From the first line to the last, transcribe the material exactly.
• • • •
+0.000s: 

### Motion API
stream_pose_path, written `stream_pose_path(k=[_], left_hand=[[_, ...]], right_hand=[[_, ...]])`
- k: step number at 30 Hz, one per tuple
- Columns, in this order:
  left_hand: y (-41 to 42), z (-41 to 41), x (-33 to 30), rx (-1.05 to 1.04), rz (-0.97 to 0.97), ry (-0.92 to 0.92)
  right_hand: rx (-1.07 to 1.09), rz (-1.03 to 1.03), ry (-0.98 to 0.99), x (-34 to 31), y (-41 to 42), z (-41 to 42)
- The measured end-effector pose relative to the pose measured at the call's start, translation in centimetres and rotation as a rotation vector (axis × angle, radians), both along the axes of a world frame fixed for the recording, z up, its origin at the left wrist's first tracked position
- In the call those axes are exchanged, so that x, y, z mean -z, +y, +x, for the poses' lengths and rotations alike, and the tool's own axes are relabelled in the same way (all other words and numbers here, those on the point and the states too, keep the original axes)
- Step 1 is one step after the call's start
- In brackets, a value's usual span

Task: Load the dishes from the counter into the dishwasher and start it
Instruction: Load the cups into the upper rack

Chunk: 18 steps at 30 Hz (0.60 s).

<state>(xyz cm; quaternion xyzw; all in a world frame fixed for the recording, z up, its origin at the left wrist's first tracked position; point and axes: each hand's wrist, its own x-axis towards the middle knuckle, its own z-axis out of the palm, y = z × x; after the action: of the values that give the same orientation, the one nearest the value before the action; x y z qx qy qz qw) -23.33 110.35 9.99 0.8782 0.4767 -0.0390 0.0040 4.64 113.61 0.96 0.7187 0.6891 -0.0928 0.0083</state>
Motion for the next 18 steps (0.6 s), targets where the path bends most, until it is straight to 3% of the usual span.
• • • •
Response below:
+0.000s: 

### Motion API
stream_pose_path, written `stream_pose_path(k=[_], left_hand=[[_, ...]], right_hand=[[_, ...]])`
- k: step number at 30 Hz, one per tuple
- Columns, in this order:
  left_hand: y (-41 to 42), z (-41 to 41), x (-33 to 30), rx (-1.05 to 1.04), rz (-0.97 to 0.97), ry (-0.92 to 0.92)
  right_hand: rx (-1.07 to 1.09), rz (-1.03 to 1.03), ry (-0.98 to 0.99), x (-34 to 31), y (-41 to 42), z (-41 to 42)
- The measured end-effector pose relative to the pose measured at the call's start, translation in centimetres and rotation as a rotation vector (axis × angle, radians), both along the axes of a world frame fixed for the recording, z up, its origin at the left wrist's first tracked position
- In the call those axes are exchanged, so that x, y, z mean -z, +y, +x, for the poses' lengths and rotations alike, and the tool's own axes are relabelled in the same way (all other words and numbers here, those on the point and the states too, keep the original axes)
- Step 1 is one step after the call's start
- In brackets, a value's usual span

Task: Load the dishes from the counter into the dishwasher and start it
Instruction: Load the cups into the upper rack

Chunk: 18 steps at 30 Hz (0.60 s).

<state>(xyz cm; quaternion xyzw; all in a world frame fixed for the recording, z up, its origin at the left wrist's first tracked position; point and axes: each hand's wrist, its own x-axis towards the middle knuckle, its own z-axis out of the palm, y = z × x; after the action: of the values that give the same orientation, the one nearest the value before the action; x y z qx qy qz qw) -23.33 110.35 9.99 0.8782 0.4767 -0.0390 0.0040 4.64 113.61 0.96 0.7187 0.6891 -0.0928 0.0083</state>
Motion for the next 18 steps (0.6 s), targets where the path bends most, until it is straight to 3% of the usual span.

No more output will be given for this exercise.